▶ [DIRECTIONS FOR THIS TASK]:
Reply with one number: the count of lines in the data that hold the string "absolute".
┌──
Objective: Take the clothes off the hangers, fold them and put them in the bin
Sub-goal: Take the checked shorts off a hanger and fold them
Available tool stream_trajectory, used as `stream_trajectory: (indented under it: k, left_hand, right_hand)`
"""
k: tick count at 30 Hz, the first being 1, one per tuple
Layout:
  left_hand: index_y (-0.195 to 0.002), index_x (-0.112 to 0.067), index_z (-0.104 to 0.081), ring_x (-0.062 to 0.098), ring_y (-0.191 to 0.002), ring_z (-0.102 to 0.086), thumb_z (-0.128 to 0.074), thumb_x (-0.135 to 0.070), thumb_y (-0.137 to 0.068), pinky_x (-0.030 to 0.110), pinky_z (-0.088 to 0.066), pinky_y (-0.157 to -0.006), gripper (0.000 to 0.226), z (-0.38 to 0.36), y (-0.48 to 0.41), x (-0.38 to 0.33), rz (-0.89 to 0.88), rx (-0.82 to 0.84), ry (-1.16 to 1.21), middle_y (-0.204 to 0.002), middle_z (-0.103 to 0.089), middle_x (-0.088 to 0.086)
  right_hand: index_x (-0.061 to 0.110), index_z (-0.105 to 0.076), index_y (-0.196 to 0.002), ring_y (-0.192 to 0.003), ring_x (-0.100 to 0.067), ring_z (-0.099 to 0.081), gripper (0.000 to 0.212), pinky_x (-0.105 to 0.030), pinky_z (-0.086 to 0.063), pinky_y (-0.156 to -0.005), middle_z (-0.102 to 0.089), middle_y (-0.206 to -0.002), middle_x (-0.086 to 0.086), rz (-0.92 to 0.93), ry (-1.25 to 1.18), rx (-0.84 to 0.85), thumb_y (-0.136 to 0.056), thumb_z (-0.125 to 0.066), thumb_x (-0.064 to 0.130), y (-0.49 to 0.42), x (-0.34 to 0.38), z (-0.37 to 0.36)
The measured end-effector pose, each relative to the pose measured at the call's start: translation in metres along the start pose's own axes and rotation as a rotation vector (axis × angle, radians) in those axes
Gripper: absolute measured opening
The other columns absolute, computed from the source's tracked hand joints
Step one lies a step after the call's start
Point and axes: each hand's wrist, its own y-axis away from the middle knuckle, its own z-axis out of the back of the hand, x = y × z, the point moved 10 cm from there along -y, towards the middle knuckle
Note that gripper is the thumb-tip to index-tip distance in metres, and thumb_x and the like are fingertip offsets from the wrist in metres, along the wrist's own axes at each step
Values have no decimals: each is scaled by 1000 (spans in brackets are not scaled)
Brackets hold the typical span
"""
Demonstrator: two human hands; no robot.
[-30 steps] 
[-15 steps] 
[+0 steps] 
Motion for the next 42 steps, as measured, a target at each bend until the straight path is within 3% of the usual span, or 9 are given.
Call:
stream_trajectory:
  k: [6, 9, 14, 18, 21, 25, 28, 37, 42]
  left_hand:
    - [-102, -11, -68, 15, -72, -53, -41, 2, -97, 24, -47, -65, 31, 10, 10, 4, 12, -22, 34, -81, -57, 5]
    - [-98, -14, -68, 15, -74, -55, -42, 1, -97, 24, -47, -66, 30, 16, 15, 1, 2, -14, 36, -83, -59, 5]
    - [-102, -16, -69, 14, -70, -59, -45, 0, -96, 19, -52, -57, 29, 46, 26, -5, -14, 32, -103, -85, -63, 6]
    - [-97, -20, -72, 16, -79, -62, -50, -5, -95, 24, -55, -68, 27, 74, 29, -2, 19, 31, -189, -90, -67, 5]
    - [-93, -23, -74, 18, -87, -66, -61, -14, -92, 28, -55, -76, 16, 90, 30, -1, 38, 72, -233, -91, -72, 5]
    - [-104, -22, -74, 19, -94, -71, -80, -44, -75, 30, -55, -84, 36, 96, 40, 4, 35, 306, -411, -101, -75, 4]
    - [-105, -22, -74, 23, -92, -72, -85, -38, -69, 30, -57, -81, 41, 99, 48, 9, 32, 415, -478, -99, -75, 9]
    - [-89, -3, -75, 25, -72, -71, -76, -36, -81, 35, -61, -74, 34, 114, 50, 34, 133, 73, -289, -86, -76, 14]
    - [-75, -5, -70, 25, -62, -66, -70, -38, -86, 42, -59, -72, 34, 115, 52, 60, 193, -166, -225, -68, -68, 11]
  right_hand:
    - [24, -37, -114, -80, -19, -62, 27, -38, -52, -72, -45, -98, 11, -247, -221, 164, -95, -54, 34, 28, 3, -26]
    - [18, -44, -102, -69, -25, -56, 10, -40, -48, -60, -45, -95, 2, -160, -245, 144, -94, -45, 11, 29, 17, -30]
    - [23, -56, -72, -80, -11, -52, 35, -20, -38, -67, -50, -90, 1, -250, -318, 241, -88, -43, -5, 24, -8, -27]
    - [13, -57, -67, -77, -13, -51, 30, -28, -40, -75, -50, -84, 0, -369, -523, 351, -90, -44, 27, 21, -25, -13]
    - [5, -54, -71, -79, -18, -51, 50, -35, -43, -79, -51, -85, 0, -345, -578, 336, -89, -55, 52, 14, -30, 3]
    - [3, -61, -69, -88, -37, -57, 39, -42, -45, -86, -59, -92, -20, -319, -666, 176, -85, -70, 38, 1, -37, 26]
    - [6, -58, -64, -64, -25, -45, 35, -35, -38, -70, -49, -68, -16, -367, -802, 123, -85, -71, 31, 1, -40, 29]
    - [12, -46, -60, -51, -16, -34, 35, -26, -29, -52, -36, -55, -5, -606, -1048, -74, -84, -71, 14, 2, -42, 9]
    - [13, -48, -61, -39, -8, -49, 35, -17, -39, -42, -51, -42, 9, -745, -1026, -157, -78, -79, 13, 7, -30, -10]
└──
▶ [EXERCISE SOLUTION]:
2